From Tenants To Landlords | Manufacturers seize opportunity to buy instead of rent

Photo/Courtesy Rich Herlihy, executive vice president at Richards Barry Joyce & Partners in Boston.

A down economy is a good time to hear talk about the present being a an opportune time to buy, and not just when it comes to residential property.

The same “why rent when you could own” pitch applies to commercial property users, as well as residential buyers. Real estate attorneys and commercial brokers have predicted in recent weeks that an increase in commercial property buys by businesses that heretofore have leased is on the horizon.

But the trend will have less to do with price than it does with opportunity, say executives in the field.

“In the early 90s there was a ton of property for sale. In the early 2000s, a lot of tenants started to think about buying stuff, but typically it’s more talk than actual transactions,” said Richard Herlihy, executive vice president at Boston commercial real estate broker Richards Barry Joyce & Partners.

One exception might be small, privately-owned manufacturing companies that Herlihy said could “take the opportunity to pick off empty buildings.”

“We’re going to see more vacant flex buildings and more vacant small industrial buildings,” he said.

And a manufacturer that intends to buy and occupy one of those buildings not only has a good chance of getting a bargain price in the current market, but a better chance of getting financing than an investor dependent upon tenants to make the property work.

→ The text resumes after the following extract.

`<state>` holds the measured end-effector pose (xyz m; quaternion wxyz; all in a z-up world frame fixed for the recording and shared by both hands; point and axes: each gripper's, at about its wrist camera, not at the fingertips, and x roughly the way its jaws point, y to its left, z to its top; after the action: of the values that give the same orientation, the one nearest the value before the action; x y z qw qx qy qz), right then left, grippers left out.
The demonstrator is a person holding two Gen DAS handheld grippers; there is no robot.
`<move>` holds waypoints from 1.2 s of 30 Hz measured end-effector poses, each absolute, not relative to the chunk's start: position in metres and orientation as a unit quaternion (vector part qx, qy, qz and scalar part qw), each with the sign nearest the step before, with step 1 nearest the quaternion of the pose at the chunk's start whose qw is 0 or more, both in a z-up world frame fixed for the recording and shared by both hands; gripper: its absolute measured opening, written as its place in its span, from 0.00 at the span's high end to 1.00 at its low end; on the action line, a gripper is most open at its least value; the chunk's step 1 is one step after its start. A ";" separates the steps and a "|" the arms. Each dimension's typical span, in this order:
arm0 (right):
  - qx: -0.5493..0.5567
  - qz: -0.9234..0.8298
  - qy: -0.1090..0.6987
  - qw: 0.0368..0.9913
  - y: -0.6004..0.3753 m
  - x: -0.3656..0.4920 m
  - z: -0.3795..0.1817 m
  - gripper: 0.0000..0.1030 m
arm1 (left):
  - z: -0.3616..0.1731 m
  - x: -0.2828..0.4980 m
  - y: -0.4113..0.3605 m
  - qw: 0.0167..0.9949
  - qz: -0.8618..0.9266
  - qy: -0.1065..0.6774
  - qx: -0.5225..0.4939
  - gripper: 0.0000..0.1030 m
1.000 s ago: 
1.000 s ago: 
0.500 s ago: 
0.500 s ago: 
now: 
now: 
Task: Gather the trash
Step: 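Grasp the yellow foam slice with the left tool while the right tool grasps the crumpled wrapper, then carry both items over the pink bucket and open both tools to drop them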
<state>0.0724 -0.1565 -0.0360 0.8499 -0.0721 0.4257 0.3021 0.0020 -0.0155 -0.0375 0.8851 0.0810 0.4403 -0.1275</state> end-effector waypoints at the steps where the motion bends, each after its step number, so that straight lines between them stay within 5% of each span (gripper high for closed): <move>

That situation could put a user in a position to outbid an investor for a building.

“A company in good fiscal shape can get debt to finance a building if it’s going to occupy a building,” Herlihy said.

Limiting Growth

Mark L. Donahue, president of the Worcester law firm of Fletcher, Tilton & Whipple, said the firm has seen tenants moving toward owning property. Donahue has worked in real estate law for more than 20 years.

Most of the activity Donahue is seeing in his practice is from tenants that need more space, he said. They are taking advantage of low interest rates and a soft real estate market.

And those buyers may not even need the additional space right away, he said.

“People are using the opportunity to prepare for growth in the future.

Prices are low, rates are low, they see it as a good time, even if they don’t have the immediate need,” he said. “Particularly for companies that are going to be users, the marketplace is very competitive for lending.”

That’s the situation Component Sources International found itself in. Until the company bought a 27,000-square-foot building in Westborough for $2.25 million in March, it leased space, most recently in Southborough.

“We had been looking to buy our own building for about five years,” said Stephen Doody, the company’s owner and president. “To be a manufacturer and lease space, it limits growth, especially if you’re surrounded” by other tenants.

Doody said buying 121 Flanders Rd. in Westborough didn’t present a fantastic bargain compared to leasing space. In fact, “it’s break-even for us,” he said.

But the company is now building equity and actually has a little extra space in its new building for future expansion.

Hope To Make It

A company that makes money and pays rent is attractive to lenders, Donohue said.

“It’s better than counting on someone who’s going to rent to someone else you’re going to hope is going to make it,” he said.

And for investors and large, corporate property owners, “the trend has gone away from owning,” Herlihy said, in order to get properties off their balance sheets.

It’s becoming more common for tenants, instead of renewing a lease, to ask property owners for quotes to buy.

Tenancy adds value to a building. And in an economy like this, it may make more sense for a landlord that’s in negotiations with a tenant to extend a lease to entertain the notion of selling the building to that tenant rather than risk having an empty, or even partly empty, building on his hands.